Ajaccio is an Appellation d'Origine Contrôlée (AOC) for wine situated in Corsica, France as a part of the Corsica wine region. Ajaccio was earlier known as Coteaux d'Ajaccio and covers a vast stretch of land that looks down over the Mediterranean Sea. The wine-growing tradition in this area, one of the oldest traditions on the island, has grown up around carefully maintained estates and plots of land planted with Sciaccarello vines. Often seen as the jewel in the crown of Corsican grape varieties, Sciaccarellu grapes tend to give both red and rosé wines a distinctive flavour and elegance.

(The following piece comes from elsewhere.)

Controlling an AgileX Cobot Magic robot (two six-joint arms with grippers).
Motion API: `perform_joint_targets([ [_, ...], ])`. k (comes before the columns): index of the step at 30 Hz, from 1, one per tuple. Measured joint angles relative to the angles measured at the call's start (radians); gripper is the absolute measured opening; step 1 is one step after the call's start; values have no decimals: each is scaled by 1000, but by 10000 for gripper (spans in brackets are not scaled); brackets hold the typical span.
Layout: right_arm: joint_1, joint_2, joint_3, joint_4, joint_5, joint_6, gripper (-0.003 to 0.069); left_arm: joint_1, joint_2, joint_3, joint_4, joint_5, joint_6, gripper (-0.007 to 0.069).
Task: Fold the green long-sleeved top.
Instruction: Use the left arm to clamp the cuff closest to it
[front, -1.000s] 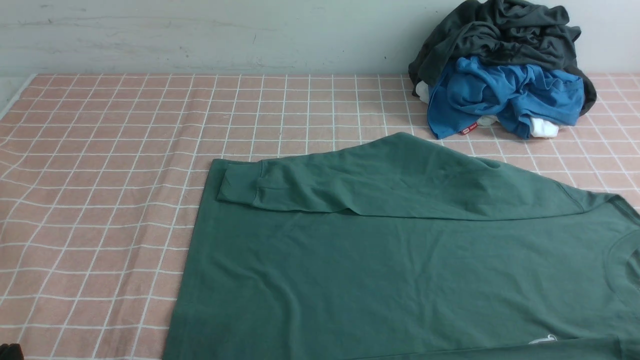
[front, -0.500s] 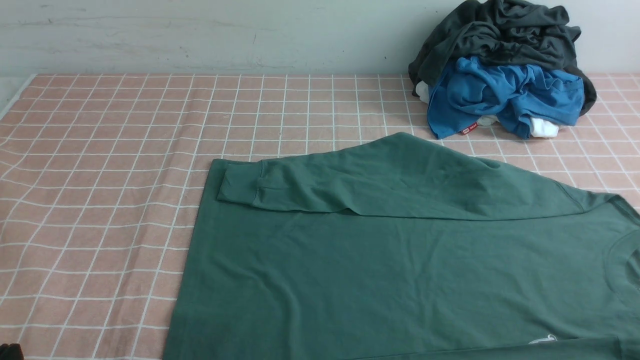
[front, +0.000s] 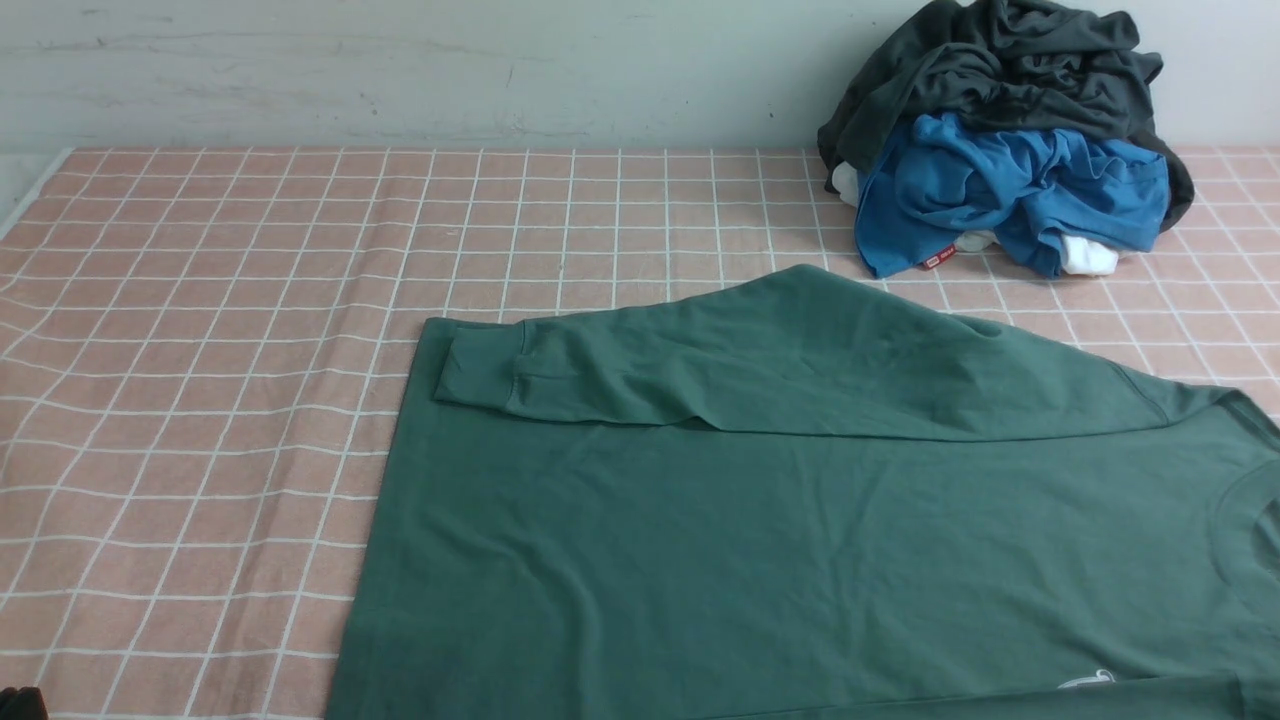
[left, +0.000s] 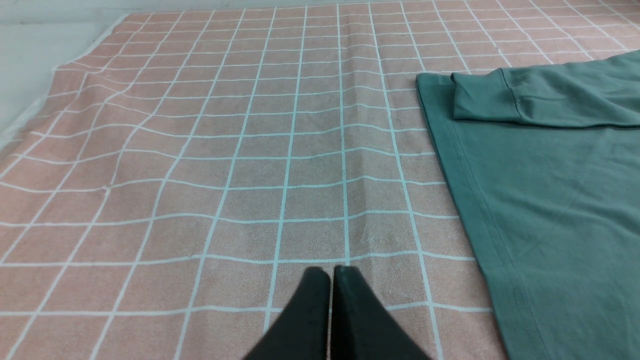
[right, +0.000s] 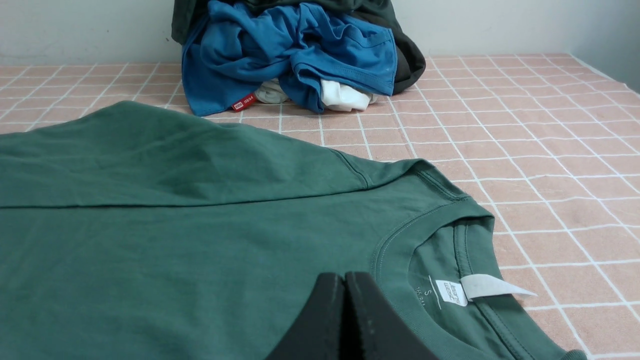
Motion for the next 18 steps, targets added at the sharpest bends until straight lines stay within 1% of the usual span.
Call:
perform_joint_targets([
  [4, 0, 0, 0, 12, 0, 1, -14, 0, 0, 0, 7, 0, 1, -3],
  [8, 0, 0, -1, 58, 0, 2, -14, 0, 0, 0, 23, 0, 1, -3],
  [15, 0, 0, -1, 68, 0, 3, -14, 0, 0, 0, 24, 0, 1, -3],
  [17, 0, 0, -1, 68, 0, 3, -14, 0, 0, 0, 7, 0, -19, -3],
  [18, 0, 0, -1, 69, 0, 3, -14, 0, 0, 0, -22, 0, -38, -3],
])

Coteaux d'Ajaccio was awarded VDQS status in 1971, became an AOC in 1976 as part of the larger Corse AOC, and became a separate AOC in 1984.

==Geographic Location==
===Orography===
The wine growing area lies on sloping hillsides, rising up onto the highest slopes in Corsica. On average they are about 500 metres above sea level.

===Geology===
The highest peaks on the island, which form part of mountain ranges rising up out of the sea, are more than 2,000 metres above sea level. The vineyards are planted on granitic soil that is particularly suited to wine-growing.

===Climate===
The island, which enjoys 2,750 hours of sunshine per year, provides the vines with abundant heat in the summer, but this is rendered less extreme by the presence of sea and mountains. Frosts are uncommon and spring comes early in the year.

==Wine-growing Area==
===Profile===
The wine-growing area includes the communes of: Afa, Ajaccio, Alata, Albitreccia, Ambiegna, Appietto, Arbori, Arro, Bastelicaccia, Calcatoggio, Cannelle, Carbuccia, Cargèse, Casaglione, Casalabriva, Cauro, Coggia, Cognocoli-Monticchi, Coti-Chiavari, Cuttoli-Corticchiato, Eccica-Suarella, Grosseto-Prugna, Ocana, Peri, Piana, Pietrosella, Pila-Canale, Sant'Andréa-d'Orcino, Sari-d'Orcino, Sarrola-Carcopino, Serra-di-Ferro, Tavaco, Valle-di-Mezzana, Vero, Vico and Villanova.

===Grape varieties ===
This AOC is planted with one main grape variety, Sciaccarello.

===Terroir and wines===
The reds are full-bodied wines, supple, yet with a solid structure, and are a lightish red in colour, with aromas of spices, tobacco and red fruits. They can be kept for between 4 and 6 years. They should be served at temperatures between 15 and 17 °C.

===Marketing===
The Ajaccio AOC makes up 7.3% of the total volume of wine certified under the Corsican AOCs.